Bit-Error Rate (BER) Monte-Carlo Simulations
Monte-Carlo simulations are omnipresent in todays communications research and development. Due its performant implementation, Sionna can be directly used to simulate BER at a performance that competes with compiled languages – but still keeps the flexibility of a script language.
[20]:
ebno_dbs = np.arange(0, 15, 1.)
batch_size = 200 # reduce in case you receive an out-of-memory (OOM) error
max_mc_iter = 1000 # max number of Monte-Carlo iterations before going to next SNR point
num_target_block_errors = 500 # continue with next SNR point after target number of block errors
# we use the built-in ber simulator function from Sionna which uses and early stop after reaching num_target_errors
sionna.config.xla_compat=True
ber_mc,_ = sionna.utils.sim_ber(run_graph_xla, # you can also evaluate the model directly
ebno_dbs,
batch_size=batch_size,
num_target_block_errors=num_target_block_errors,
max_mc_iter=max_mc_iter,
verbose=True) # print status and summary
sionna.config.xla_compat=False
XLA can lead to reduced numerical precision. Use with care.

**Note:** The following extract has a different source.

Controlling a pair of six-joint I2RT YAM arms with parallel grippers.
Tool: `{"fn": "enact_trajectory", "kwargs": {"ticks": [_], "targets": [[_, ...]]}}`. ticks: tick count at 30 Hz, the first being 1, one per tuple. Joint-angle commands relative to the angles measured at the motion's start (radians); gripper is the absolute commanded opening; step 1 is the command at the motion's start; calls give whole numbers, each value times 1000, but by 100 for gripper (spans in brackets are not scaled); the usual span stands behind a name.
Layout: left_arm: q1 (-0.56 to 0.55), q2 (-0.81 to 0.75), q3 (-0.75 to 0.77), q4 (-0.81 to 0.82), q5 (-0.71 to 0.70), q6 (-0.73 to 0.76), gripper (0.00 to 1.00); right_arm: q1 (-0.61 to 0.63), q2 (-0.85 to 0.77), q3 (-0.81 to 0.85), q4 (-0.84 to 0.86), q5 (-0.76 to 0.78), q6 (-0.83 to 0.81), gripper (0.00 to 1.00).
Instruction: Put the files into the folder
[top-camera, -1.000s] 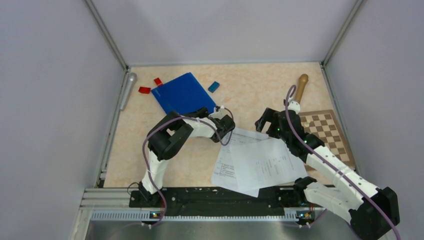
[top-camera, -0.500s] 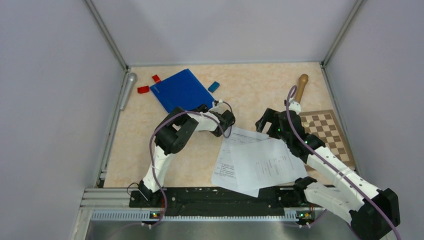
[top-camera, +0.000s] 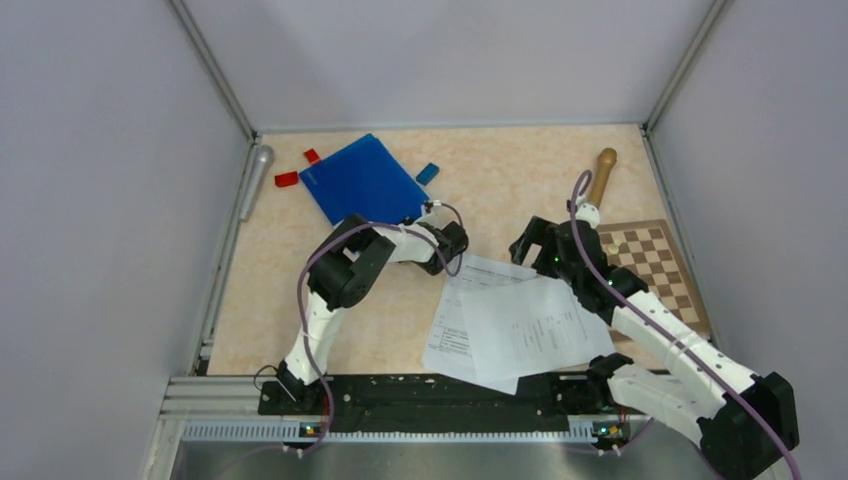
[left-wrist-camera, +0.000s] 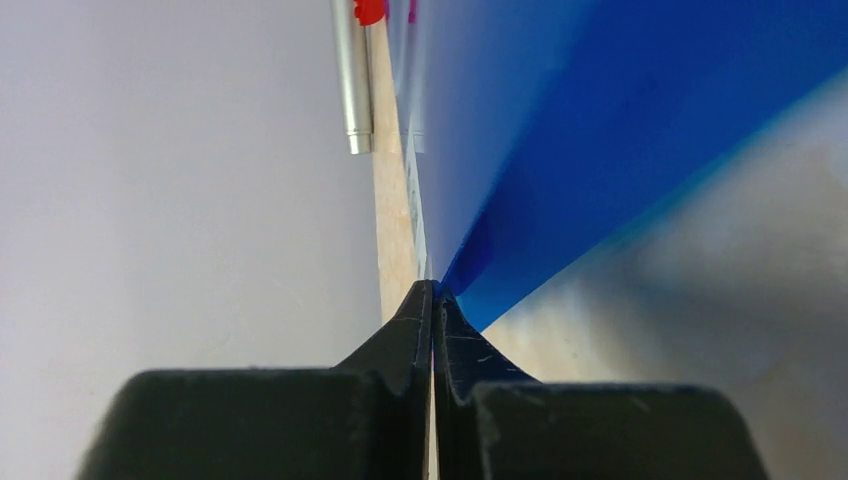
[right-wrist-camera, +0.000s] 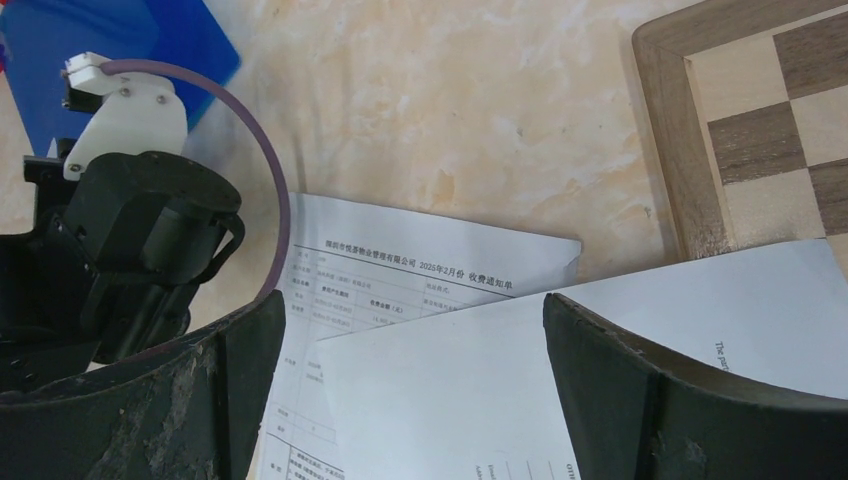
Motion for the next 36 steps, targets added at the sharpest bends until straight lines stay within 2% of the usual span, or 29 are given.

EbNo [dB] | BER | BLER | bit errors | num bits | block errors | num blocks | runtime [s] | status
---------------------------------------------------------------------------------------------------------------------------------------
0.0 | 3.4352e-01 | 1.0000e+00 | 1266347 | 3686400 | 600 | 600 | 0.1 |reached target block errors
1.0 | 3.2095e-01 | 1.0000e+00 | 1183166 | 3686400 | 600 | 600 | 0.1 |reached target block errors
2.0 | 2.9738e-01 | 1.0000e+00 | 1096268 | 3686400 | 600 | 600 | 0.1 |reached target block errors
3.0 | 2.7369e-01 | 1.0000e+00 | 1008918 | 3686400 | 600 | 600 | 0.1 |reached target block errors
4.0 | 2.4703e-01 | 1.0000e+00 | 910649 | 3686400 | 600 | 600 | 0.1 |reached target block errors
5.0 | 2.1839e-01 | 1.0000e+00 | 805067 | 3686400 | 600 | 600 | 0.1 |reached target block errors
6.0 | 1.8570e-01 | 1.0000e+00 | 684560 | 3686400 | 600 | 600 | 0.1 |reached target block errors
7.0 | 1.1760e-01 | 9.9167e-01 | 433539 | 3686400 | 595 | 600 | 0.1 |reached target block errors
8.0 | 4.2571e-02 | 4.7833e-01 | 313870 | 7372800 | 574 | 1200 | 0.2 |reached target block errors
9.0 | 1.3462e-02 | 1.5206e-01 | 281220 | 20889600 | 517 | 3400 | 0.4 |reached target block errors
10.0 | 3.3929e-03 | 3.5352e-02 | 296011 | 87244800 | 502 | 14200 | 1.8 |reached target block errors
11.0 | 8.4720e-04 | 9.1758e-03 | 284203 | 335462400 | 501 | 54600 | 6.8 |reached target block errors
12.0 | 2.7327e-04 | 2.9002e-03 | 289455 | 1059225600 | 500 | 172400 | 21.3 |reached target block errors
13.0 | 8.8057e-05 | 8.9500e-04 | 108205 | 1228800000 | 179 | 200000 | 24.5 |reached max iter
14.0 | 3.4128e-05 | 3.3500e-04 | 41936 | 1228800000 | 67 | 200000 | 24.5 |reached max iter
Let’s look at the results.
[21]:
sionna.utils.plotting.plot_ber(ebno_dbs,
ber_mc,
legend="E2E Model",
ylabel="Coded BER");
Conclusion
We hope you are excited about Sionna - there is much more to be discovered:
TensorBoard debugging available
Scaling to multi-GPU simulation is simple
See the available tutorials for more advanced examples.
And if something is still missing - the project is open-source: you can modify, add, and extend any component at any time.